The Diabetes Treatment Satisfaction Questionnaire
A cross-cultural South African perspective
- 1South Africa Medical Research Council, Health and Development Research Group, Pretoria, Gauteng, South Africa
- 2School of Health Systems and Public Health, University of Pretoria, Pretoria, Gauteng, South Africa
- 3Faculty of Community and Health Sciences, University of the Western Cape, Cape Town, Western Cape, South Africa
- Address correspondence to Prof. Margaret Sandra Westaway, SA Medical Research Council, Health and Development Department, Private Bag X385, Pretoria, Gauteng, 0001 South Africa. E-mail:
Reliable and valid multicultural instruments are important in multicultural societies that are typical of modern cities, and clinicians, using psychosocial assessments, need to ensure that their diagnostic and screening tools are appropriate.
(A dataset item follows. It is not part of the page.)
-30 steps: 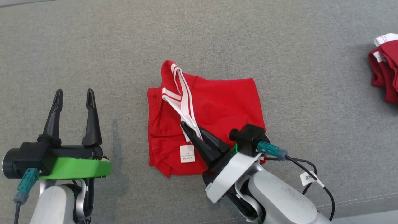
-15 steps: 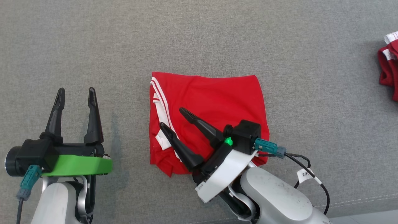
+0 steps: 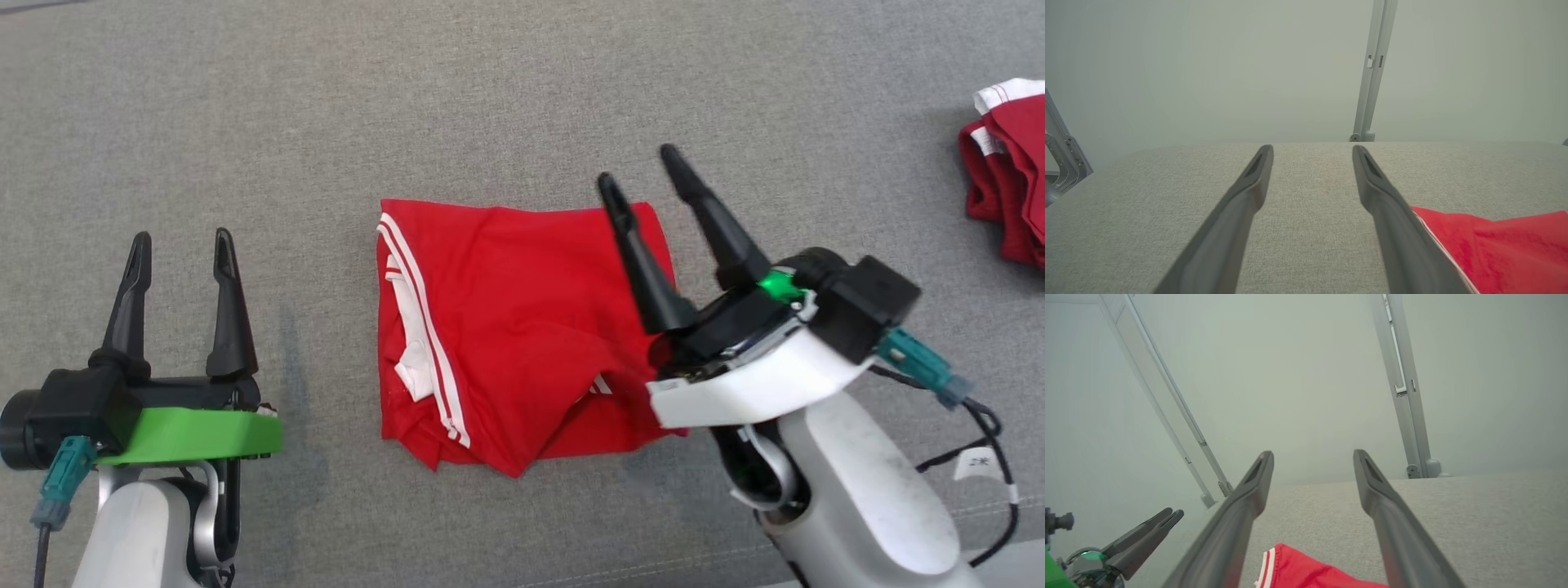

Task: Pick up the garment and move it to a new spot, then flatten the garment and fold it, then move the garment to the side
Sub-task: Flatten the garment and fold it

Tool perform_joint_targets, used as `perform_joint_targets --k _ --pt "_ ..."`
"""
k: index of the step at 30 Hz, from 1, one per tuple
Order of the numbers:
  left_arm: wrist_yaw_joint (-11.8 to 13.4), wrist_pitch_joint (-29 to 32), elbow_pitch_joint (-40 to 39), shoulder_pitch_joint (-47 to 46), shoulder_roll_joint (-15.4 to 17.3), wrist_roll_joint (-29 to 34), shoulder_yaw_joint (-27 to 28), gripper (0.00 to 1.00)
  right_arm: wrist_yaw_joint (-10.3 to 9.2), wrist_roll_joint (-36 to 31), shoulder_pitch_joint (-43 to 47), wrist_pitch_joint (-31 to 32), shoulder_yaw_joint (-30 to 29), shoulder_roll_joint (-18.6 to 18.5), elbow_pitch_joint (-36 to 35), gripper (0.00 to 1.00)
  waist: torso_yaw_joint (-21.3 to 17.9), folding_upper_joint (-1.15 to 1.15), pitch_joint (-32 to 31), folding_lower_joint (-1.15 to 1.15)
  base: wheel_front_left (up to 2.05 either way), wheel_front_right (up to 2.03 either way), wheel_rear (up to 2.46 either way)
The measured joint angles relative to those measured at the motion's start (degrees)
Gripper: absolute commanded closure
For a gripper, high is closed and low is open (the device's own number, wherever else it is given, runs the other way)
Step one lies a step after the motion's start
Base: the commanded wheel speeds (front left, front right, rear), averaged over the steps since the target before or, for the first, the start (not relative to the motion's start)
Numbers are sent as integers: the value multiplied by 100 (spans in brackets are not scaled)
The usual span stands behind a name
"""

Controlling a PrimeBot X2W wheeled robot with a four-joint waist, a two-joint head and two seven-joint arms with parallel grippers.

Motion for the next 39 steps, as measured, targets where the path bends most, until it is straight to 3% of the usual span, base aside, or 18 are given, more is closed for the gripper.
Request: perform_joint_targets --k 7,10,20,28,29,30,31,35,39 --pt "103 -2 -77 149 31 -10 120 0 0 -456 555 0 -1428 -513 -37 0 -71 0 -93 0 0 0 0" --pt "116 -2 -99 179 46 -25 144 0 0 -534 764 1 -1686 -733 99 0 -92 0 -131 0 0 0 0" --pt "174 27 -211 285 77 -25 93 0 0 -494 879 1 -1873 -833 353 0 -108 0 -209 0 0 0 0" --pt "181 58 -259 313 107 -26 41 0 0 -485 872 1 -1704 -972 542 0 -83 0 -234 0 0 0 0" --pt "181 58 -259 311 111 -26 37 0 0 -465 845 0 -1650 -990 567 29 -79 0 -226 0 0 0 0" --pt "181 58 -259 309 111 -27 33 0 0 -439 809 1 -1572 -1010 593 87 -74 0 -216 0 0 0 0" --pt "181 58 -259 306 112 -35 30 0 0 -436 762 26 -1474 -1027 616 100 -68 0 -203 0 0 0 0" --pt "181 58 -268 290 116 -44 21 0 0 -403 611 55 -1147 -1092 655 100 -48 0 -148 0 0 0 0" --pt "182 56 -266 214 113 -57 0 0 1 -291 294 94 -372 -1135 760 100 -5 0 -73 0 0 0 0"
This study was conducted with 176 diabetic outpatients from two culturally distinct groups (95 Bantu-speaking and 81 Afrikaans-speaking subjects) to 1) ascertain the underlying dimensions of treatment satisfaction as measured by the Diabetes Treatment Satisfaction Questionnaire (DTSQ status) (1), 2) determine the reliability (internal consistency) of the measures, and 3) investigate the effects of objective (HbA1c results) and subjective metabolic control, health (2), and well-being (3) on satisfaction with diabetes treatment.
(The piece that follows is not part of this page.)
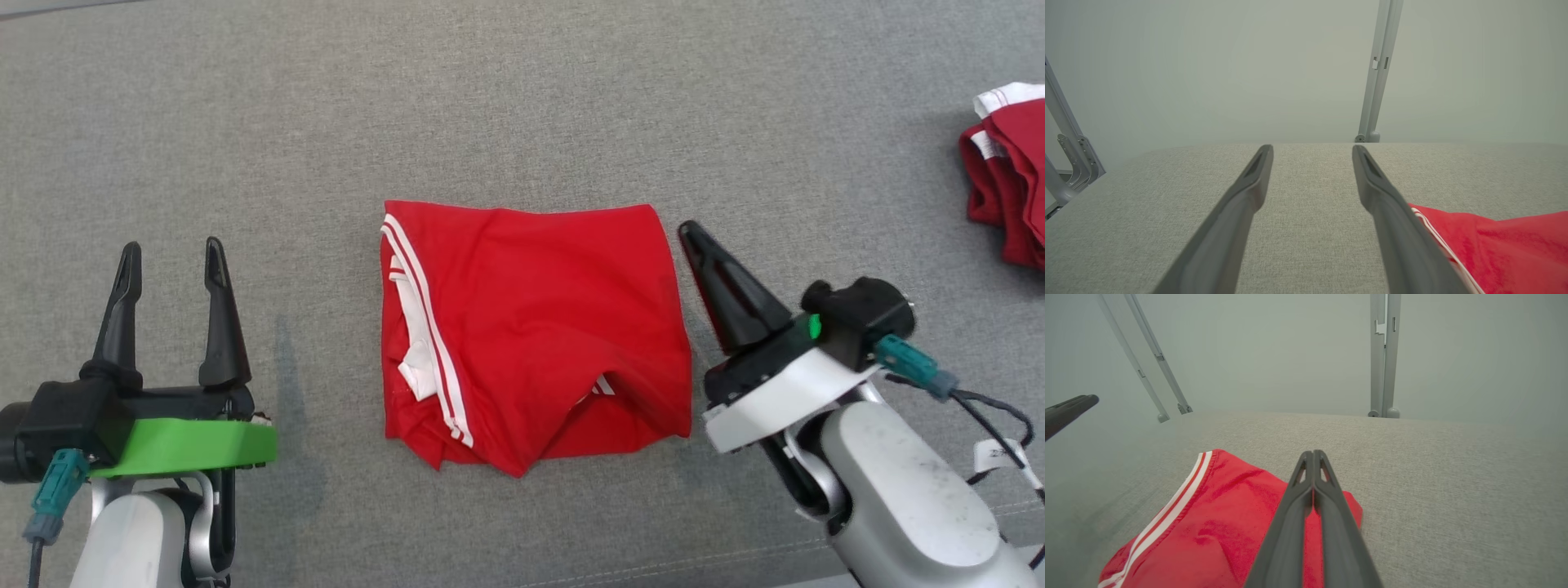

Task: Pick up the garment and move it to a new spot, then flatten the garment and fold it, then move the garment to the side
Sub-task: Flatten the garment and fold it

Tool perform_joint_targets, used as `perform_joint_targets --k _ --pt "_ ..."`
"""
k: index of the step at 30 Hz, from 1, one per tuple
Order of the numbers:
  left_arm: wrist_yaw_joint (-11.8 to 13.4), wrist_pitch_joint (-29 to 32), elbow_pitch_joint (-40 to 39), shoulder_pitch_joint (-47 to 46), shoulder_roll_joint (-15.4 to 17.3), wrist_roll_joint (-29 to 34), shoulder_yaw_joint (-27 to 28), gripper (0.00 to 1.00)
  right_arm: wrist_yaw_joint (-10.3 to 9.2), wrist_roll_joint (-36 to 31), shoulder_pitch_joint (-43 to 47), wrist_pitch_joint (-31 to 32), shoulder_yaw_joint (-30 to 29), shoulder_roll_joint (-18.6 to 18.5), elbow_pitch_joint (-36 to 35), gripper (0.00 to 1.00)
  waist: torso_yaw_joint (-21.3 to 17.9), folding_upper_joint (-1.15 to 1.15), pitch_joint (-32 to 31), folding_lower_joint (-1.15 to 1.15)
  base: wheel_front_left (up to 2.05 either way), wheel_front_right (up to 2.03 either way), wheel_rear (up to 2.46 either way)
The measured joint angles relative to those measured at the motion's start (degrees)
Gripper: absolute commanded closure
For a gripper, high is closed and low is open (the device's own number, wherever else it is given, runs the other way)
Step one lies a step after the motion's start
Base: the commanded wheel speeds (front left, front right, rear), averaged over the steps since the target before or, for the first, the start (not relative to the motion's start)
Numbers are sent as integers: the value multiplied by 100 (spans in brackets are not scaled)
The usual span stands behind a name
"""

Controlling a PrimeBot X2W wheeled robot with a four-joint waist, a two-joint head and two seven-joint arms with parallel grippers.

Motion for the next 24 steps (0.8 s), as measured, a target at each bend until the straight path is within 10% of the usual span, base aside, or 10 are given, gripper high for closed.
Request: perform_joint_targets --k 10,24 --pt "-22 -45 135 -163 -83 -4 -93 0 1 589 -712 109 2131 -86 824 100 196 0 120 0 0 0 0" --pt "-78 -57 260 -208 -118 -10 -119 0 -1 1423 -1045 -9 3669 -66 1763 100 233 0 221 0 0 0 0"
Principal components analysis was conducted on the 8-item DTSQ (1). All communality estimates exceeded the criterion of 0.30 (4) for both Bantu-speaking and Afrikaans-speaking patients (range 0.62–0.79 and 0.55–0.76, respectively). Two factors explained 71% of the variance for Bantu-speaking patients and 68% of the variance for Afrikaans-speaking patients. The first factor consisted of the six treatment satisfaction items, and the second factor consisted of the two subjective metabolic control items. Reliability (internal consistency) coefficients were excellent (5) and very similar for both groups (>0.80 on all measures).
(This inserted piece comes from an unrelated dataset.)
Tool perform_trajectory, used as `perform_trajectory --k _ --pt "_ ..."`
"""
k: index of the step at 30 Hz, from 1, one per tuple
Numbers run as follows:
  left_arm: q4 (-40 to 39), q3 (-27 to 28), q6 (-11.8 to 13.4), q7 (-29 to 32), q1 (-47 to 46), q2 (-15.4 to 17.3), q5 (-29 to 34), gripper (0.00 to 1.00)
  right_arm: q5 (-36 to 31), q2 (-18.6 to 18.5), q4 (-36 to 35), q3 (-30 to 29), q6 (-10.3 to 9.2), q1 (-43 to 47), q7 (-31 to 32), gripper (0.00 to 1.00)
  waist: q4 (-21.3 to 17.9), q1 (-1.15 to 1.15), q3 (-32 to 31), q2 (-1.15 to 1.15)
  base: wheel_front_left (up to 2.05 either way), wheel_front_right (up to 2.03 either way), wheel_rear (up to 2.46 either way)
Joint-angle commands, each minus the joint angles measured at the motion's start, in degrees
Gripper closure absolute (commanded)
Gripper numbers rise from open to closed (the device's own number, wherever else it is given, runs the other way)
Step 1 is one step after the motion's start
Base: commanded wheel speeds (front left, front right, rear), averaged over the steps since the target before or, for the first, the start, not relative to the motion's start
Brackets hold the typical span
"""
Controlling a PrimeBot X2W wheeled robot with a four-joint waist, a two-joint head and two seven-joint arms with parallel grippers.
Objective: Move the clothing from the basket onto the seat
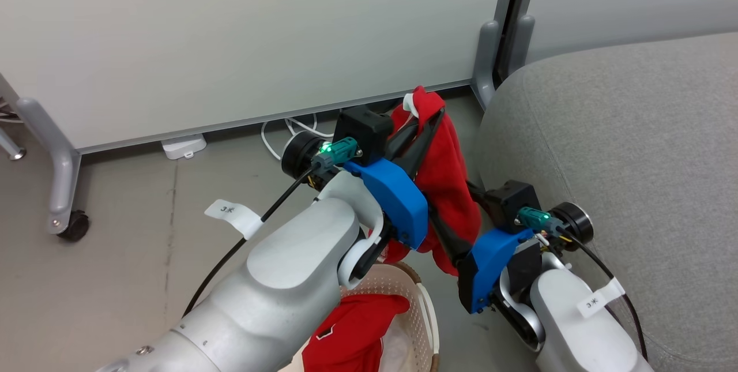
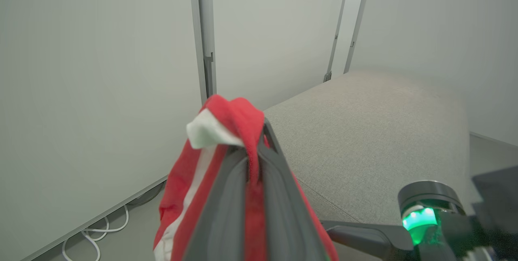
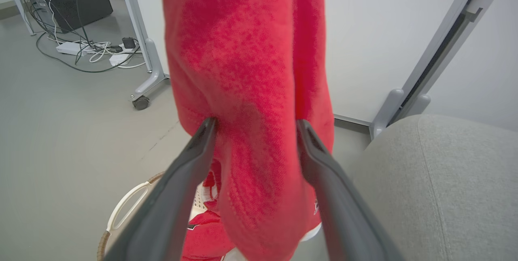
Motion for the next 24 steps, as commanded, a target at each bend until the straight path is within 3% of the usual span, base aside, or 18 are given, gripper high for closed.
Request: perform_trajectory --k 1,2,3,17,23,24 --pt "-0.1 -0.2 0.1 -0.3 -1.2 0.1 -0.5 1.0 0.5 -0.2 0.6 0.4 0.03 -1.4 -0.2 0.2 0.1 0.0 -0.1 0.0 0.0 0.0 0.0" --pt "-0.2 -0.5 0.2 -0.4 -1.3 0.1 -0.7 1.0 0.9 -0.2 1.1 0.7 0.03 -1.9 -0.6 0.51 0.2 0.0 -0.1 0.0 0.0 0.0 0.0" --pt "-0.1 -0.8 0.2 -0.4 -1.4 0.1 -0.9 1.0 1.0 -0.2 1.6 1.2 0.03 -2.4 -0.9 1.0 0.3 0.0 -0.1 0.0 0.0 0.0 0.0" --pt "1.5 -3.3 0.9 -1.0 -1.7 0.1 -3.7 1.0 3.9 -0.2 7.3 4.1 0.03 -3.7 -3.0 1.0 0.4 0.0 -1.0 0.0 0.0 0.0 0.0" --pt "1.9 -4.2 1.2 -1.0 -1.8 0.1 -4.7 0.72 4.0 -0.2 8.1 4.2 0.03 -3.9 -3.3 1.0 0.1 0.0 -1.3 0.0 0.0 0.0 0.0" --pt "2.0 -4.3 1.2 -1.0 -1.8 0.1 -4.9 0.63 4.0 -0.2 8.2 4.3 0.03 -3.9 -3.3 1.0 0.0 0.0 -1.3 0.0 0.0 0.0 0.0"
Treatment satisfaction was associated with fewer incidents of hyperglycemia (r = −0.58, P < 0.01) and hypoglycemia (r = −0.32, P < 0.01), higher general well-being (r = 0.56, P < 0.01), and better health (r = 0.44, P < 0.01) for Bantu-speaking patients. For Afrikaans-speaking patients, greater treatment satisfaction was associated with fewer incidents of hyperglycemia (r = −0.29, P < 0.01), higher general well-being (r = 0.54, P < 0.01), and better health (r = 0.50, P < 0.01). Language, sex, age, and employment status were not related to treatment satisfaction or general well-being (P > 0.05), confirming the construct validity of the measures. HbA1c results were not significantly related to treatment satisfaction, subjective metabolic control, general well-being, or general health for either group (P > 0.05).
For Bantu-speaking patients, fewer incidents of hyperglycemia significantly predicted 33% of the variance (P < 0.001) in treatment satisfaction; an additional 11% of the variance (P < 0.001) was explained by general well-being. For Afrikaans-speaking patients, general well-being predicted 29% of the variance (P < 0.001) in treatment satisfaction; an additional 7% of the variance (P = 0.001) was explained by general health.
In conclusion, the study demonstrated that the underlying dimensions of the DTSQ for both groups were treatment satisfaction and hyper- and hypoglycemia, all measures had excellent reliability (5), and well-being is an important predictor of treatment satisfaction for both groups of patients. These findings were consistent with those reported in the U.K. and Sweden (6–7) and support the idea that the DTSQ can be used in multicultural settings.
We thank Novo Nordisk (South Africa) for funding the interviewers’ salaries. We also thank Professor Clare Bradley for permission to use her measures and Rosalind Plowright for constructive comments on the application of the DTSQ in multicultural settings.